■ RECORDED DATA
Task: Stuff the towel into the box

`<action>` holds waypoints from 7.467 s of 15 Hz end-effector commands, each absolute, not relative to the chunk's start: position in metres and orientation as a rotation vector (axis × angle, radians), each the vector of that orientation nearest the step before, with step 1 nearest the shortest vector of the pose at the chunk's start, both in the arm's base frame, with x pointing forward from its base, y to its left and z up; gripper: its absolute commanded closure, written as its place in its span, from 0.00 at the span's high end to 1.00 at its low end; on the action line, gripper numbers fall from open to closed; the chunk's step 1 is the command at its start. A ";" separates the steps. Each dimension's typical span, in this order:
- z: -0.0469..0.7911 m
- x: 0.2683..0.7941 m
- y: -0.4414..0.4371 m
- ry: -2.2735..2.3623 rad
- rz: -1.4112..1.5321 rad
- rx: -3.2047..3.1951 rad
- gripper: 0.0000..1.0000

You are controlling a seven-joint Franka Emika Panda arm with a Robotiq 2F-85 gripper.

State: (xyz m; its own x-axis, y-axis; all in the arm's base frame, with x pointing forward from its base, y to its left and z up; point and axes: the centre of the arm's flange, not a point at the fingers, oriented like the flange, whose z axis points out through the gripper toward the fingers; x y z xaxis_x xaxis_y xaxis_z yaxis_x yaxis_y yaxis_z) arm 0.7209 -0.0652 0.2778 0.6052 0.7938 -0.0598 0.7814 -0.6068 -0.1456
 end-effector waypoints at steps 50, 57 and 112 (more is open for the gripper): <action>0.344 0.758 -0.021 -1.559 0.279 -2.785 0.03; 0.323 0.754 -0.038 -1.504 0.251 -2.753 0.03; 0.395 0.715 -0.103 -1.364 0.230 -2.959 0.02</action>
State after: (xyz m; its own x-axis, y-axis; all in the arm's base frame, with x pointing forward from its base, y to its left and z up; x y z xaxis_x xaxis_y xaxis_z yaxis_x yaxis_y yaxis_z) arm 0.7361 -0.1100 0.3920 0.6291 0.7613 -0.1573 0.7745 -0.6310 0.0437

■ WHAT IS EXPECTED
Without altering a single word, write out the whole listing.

■ PROBLEM SOLUTION
Task: Stuff the towel into the box

`<action>` holds waypoints from 7.467 s of 15 Hz end-effector commands, each absolute, not relative to the chunk's start: position in metres and orientation as a rotation vector (axis × angle, radians), each the vector of that orientation nearest the step before, with step 1 nearest the shortest vector of the pose at the chunk's start, both in the arm's base frame, with x pointing forward from its base, y to its left and z up; gripper: its absolute commanded closure, written as its place in its span, from 0.00 at the span's high end to 1.00 at its low end; on the action line, gripper numbers fall from open to closed; the chunk's step 1 is the command at its start. A ";" separates the steps. Each dimension's typical span, in this order:
- z: -0.0469..0.7911 m
- x: 0.2683..0.7941 m
- y: -0.4414..0.4371 m
- ry: -2.2735..2.3623 rad
- rz: -1.4112..1.5321 rad
- rx: -3.2047..3.1951 rad
- gripper: 0.0000..1.0000

You are controlling a seven-joint Franka Emika Panda arm with a Robotiq 2F-85 gripper.

State: (xyz m; its own x-axis, y-axis; all in the arm's base frame, with x pointing forward from its base, y to its left and z up; point and axes: the centre of the arm's flange, not a point at the fingers, oriented like the flange, whose z axis points out through the gripper toward the fingers; x y z xaxis_x xaxis_y xaxis_z yaxis_x yaxis_y yaxis_z) arm 0.7209 -0.0652 0.2778 0.6052 0.7938 -0.0598 0.7814 -0.6068 -0.1456
 end-effector waypoints at steps 50, 57 and 112 (more is open for the gripper): <action>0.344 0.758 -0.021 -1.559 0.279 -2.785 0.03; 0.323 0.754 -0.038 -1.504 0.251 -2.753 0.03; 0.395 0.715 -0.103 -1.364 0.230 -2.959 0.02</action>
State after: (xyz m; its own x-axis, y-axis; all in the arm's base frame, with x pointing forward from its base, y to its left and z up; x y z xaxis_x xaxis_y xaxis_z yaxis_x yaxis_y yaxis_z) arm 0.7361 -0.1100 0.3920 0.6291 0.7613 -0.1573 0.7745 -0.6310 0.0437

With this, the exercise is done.